## Work request
Reproduce the data below word for word.
---
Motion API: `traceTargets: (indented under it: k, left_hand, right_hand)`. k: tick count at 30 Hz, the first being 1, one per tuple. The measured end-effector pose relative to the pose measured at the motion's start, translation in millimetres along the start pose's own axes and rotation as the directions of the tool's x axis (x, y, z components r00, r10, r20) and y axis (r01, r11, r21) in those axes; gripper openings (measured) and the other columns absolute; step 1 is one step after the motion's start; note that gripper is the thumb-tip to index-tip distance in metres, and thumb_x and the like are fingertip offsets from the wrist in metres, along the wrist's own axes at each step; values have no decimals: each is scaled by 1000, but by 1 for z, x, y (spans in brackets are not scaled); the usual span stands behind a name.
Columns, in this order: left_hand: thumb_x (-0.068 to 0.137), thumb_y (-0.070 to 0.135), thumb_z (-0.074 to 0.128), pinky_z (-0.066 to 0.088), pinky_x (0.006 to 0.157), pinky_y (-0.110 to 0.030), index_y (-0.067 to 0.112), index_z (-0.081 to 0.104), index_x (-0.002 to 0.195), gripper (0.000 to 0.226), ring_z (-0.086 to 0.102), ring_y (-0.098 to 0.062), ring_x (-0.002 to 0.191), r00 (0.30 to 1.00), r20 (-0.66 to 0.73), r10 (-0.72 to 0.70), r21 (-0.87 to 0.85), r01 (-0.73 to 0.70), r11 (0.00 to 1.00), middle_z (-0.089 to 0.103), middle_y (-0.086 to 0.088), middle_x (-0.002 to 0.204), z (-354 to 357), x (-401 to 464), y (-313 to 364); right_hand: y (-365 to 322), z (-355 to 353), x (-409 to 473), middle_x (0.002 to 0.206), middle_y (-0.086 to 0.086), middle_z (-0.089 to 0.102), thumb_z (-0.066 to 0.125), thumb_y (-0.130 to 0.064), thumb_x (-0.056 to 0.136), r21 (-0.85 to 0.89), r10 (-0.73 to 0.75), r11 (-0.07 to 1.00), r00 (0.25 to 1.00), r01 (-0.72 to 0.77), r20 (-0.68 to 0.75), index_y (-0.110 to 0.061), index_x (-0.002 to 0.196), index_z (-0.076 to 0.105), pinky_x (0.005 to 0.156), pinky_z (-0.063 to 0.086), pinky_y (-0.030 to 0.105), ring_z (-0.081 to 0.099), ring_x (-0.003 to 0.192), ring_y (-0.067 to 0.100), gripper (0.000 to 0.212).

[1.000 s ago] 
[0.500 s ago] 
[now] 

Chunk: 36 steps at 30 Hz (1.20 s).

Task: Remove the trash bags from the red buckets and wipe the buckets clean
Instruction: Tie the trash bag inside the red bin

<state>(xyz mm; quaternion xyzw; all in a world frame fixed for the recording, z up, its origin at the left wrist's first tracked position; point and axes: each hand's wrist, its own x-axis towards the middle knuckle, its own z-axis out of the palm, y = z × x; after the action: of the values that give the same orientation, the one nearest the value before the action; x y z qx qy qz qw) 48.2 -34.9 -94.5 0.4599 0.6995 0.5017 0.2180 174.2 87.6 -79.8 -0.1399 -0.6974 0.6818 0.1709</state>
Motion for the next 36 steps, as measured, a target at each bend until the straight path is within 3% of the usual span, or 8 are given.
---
## Response to the exercise
Motion API: `traceTargets: (indented under it: k, left_hand, right_hand)`. k: tick count at 30 Hz, the first being 1, one per tuple. The measured end-effector pose relative to the pose measured at the motion's start, translation in millimetres along the start pose's own axes and rotation as the directions of the tool's x axis (x, y, z components r00, r10, r20) and y axis (r01, r11, r21) in those axes; gripper openings (measured) and the other columns absolute; step 1 is one step after the motion's start; note that gripper is the thumb-tip to index-tip distance in metres, and thumb_x and the like are fingertip offsets from the wrist in metres, along the wrist's own axes at each step; values have no decimals: each is scaled by 1000, but by 1 for z, x, y (spans in brackets are not scaled); the usual span stands behind a name.
Columns, in this order: left_hand: thumb_x (-0.068 to 0.137), thumb_y (-0.070 to 0.135), thumb_z (-0.074 to 0.128), pinky_z (-0.066 to 0.088), pinky_x (0.006 to 0.157), pinky_y (-0.110 to 0.030), index_y (-0.067 to 0.112), index_z (-0.081 to 0.104), index_x (-0.002 to 0.195), gripper (0.000 to 0.226), ring_z (-0.086 to 0.102), ring_y (-0.098 to 0.062), ring_x (-0.002 to 0.191), r00 (0.30 to 1.00), r20 (-0.66 to 0.73), r10 (-0.72 to 0.70), r21 (-0.87 to 0.85), r01 (-0.73 to 0.70), r11 (0.00 to 1.00), middle_z (-0.089 to 0.103), middle_y (-0.086 to 0.088), middle_x (-0.002 to 0.204), z (-354 to 357), x (-401 to 464), y (-313 to 364); right_hand: y (-365 to 322), z (-355 to 353), x (-409 to 473), middle_x (0.002 to 0.206), middle_y (-0.086 to 0.086), middle_z (-0.089 to 0.102), thumb_z (-0.066 to 0.125), thumb_y (-0.130 to 0.064), thumb_x (-0.056 to 0.136), r21 (-0.85 to 0.89), r10 (-0.73 to 0.75), r11 (-0.07 to 1.00), r00 (0.25 to 1.00), r01 (-0.72 to 0.77), r20 (-0.68 to 0.75), index_y (-0.110 to 0.061), index_x (-0.002 to 0.196), index_z (-0.076 to 0.105), pinky_x (0.005 to 0.156), pinky_z (-0.063 to 0.086), pinky_y (-0.030 to 0.105), ring_z (-0.081 to 0.099), ring_x (-0.003 to 0.192), ring_y (-0.067 to 0.100), gripper (0.000 to 0.212).

[1.000 s ago] 
[0.500 s ago] 
[now] 

Chunk: 36 steps at 30 Hz (1.20 s).

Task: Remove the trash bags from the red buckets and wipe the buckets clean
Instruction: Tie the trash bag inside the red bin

<state>(xyz mm; quaternion xyzw; all in a world frame fixed for the recording, z up, its origin at the left wrist's first tracked position; point and axes: each hand's wrist, its own x-axis towards the middle knuckle, its own z-axis out of the palm, y = z × x; after the action: of the values that give the same orientation, the one nearest the value before the action; x y z qx qy qz qw) 48.2 -34.9 -94.5 0.4599 0.6995 0.5017 0.2180 174.2 87.6 -79.8 -0.1399 -0.6974 0.6818 0.1709</state>
Motion for the next 36 steps, as measured, a target at each bend until the straight path is within 3% of the usual span, or 8 are given.

Nothing more is needed for this exercise.